TASK STATEMENT:
Transcribe the data that follows without changing a word, and omit the pictures.

GIVEN INFORMATION:
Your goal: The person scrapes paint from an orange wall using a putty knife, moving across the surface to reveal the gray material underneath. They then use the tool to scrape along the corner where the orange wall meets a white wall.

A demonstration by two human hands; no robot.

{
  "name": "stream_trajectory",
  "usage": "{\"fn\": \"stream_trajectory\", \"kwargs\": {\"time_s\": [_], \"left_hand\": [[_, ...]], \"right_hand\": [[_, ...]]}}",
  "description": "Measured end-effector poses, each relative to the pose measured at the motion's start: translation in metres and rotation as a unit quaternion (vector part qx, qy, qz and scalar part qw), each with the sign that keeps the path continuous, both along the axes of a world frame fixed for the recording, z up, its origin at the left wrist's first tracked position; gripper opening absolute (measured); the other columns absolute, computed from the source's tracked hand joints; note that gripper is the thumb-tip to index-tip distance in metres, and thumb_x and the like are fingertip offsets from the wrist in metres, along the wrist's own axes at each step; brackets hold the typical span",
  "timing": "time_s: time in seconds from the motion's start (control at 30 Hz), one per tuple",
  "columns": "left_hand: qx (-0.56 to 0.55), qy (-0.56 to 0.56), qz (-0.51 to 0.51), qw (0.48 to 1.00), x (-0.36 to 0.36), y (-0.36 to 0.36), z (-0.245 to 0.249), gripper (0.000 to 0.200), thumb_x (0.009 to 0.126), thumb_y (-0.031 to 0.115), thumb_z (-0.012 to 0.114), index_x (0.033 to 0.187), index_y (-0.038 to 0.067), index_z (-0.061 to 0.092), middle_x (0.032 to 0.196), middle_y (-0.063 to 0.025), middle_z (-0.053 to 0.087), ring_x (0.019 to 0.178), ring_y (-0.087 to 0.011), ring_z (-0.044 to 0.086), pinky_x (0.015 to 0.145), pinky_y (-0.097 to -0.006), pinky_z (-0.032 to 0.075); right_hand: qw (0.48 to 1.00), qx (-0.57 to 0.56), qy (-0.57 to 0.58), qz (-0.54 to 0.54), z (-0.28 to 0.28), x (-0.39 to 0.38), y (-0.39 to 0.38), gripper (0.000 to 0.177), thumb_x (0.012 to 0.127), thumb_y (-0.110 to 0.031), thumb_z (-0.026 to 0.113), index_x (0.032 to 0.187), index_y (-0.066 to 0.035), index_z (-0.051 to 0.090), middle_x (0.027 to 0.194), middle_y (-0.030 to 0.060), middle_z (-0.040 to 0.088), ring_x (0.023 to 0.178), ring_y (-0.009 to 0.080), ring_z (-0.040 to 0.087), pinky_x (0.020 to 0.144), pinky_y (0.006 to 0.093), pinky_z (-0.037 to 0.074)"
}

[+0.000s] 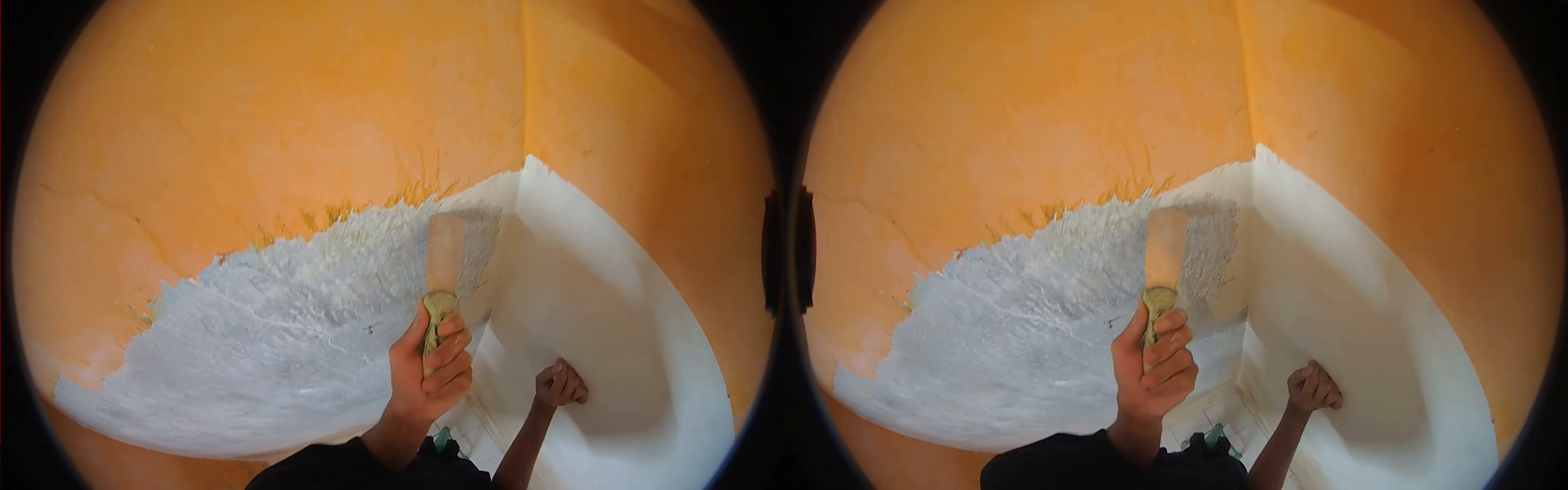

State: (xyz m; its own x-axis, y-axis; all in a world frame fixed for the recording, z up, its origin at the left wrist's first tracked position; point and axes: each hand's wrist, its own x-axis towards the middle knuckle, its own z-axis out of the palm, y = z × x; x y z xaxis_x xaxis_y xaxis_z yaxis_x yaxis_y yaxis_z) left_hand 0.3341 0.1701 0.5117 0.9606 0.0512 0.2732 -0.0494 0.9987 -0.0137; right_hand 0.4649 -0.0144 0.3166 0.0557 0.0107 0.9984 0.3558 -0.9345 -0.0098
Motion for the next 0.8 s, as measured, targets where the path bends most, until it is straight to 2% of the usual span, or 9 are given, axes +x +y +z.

PROBLEM SOLUTION:
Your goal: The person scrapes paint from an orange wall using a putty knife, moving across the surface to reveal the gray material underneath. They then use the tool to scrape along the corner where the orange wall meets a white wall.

A demonstration by two human hands; no robot.

{
  "name": "stream_trajectory",
  "usage": "{\"fn\": \"stream_trajectory\", \"kwargs\": {\"time_s\": [_], \"left_hand\": [[_, ...]], \"right_hand\": [[_, ...]]}}",
  "description": "Measured end-effector poses, each relative to the pose measured at the motion's start: translation in metres and rotation as a unit quaternion (vector part qx, qy, qz and scalar part qw), each with the sign that keeps the path continuous, both along the axes of a world frame fixed for the recording, z up, its origin at the left wrist's first tracked position; gripper opening absolute (measured); the other columns absolute, computed from the source's tracked hand joints; note that gripper is the thumb-tip to index-tip distance in metres, and thumb_x and the like are fingertip offsets from the wrist in metres, along the wrist's own axes at each step; brackets hold the typical span",
  "timing": "time_s: time in seconds from the motion's start (control at 30 Hz), one per tuple",
  "columns": "left_hand: qx (-0.56 to 0.55), qy (-0.56 to 0.56), qz (-0.51 to 0.51), qw (0.48 to 1.00), x (-0.36 to 0.36), y (-0.36 to 0.36), z (-0.245 to 0.249), gripper (0.000 to 0.200), thumb_x (0.009 to 0.126), thumb_y (-0.031 to 0.115), thumb_z (-0.012 to 0.114), index_x (0.033 to 0.187), index_y (-0.038 to 0.067), index_z (-0.061 to 0.092), middle_x (0.032 to 0.196), middle_y (-0.063 to 0.025), middle_z (-0.053 to 0.087), ring_x (0.019 to 0.178), ring_y (-0.087 to 0.011), ring_z (-0.044 to 0.086), pinky_x (0.015 to 0.145), pinky_y (-0.097 to -0.006), pinky_z (-0.032 to 0.075); right_hand: qw (0.48 to 1.00), qx (-0.57 to 0.56), qy (-0.57 to 0.58), qz (-0.54 to 0.54), z (-0.28 to 0.28), x (-0.39 to 0.38), y (-0.39 to 0.38), gripper (0.000 to 0.177), thumb_x (0.012 to 0.127), thumb_y (-0.110 to 0.031), thumb_z (-0.026 to 0.113), index_x (0.032 to 0.187), index_y (-0.066 to 0.035), index_z (-0.051 to 0.090), middle_x (0.027 to 0.194), middle_y (-0.030 to 0.060), middle_z (-0.040 to 0.088), ring_x (0.023 to 0.178), ring_y (-0.009 to 0.080), ring_z (-0.040 to 0.087), pinky_x (0.020 to 0.144), pinky_y (0.006 to 0.093), pinky_z (-0.037 to 0.074)"
}

[+0.000s] 

State: (xyz m; its own x-axis, y-axis; all in a world frame fixed for the recording, z up, its origin at the left wrist's first tracked position; point and axes: each hand's wrist, its own x-axis towards the middle knuckle, its own z-axis out of the palm, y = z × x; x y z xaxis_x xaxis_y xaxis_z yaxis_x yaxis_y yaxis_z) left_hand 0.3341 0.1701 0.5117 0.9606 0.0512 0.2732 -0.0494 0.9987 -0.0137; right_hand 0.4649 -0.0144 0.3166 0.0557 0.0107 0.9984 0.3558 -0.9345 -0.0098
Motion for the next 0.8 s, as measured, targets where the path bends most, until it is straight to 2% of the usual span, or 9 are given, axes +x +y +z.

With that, the answer is done.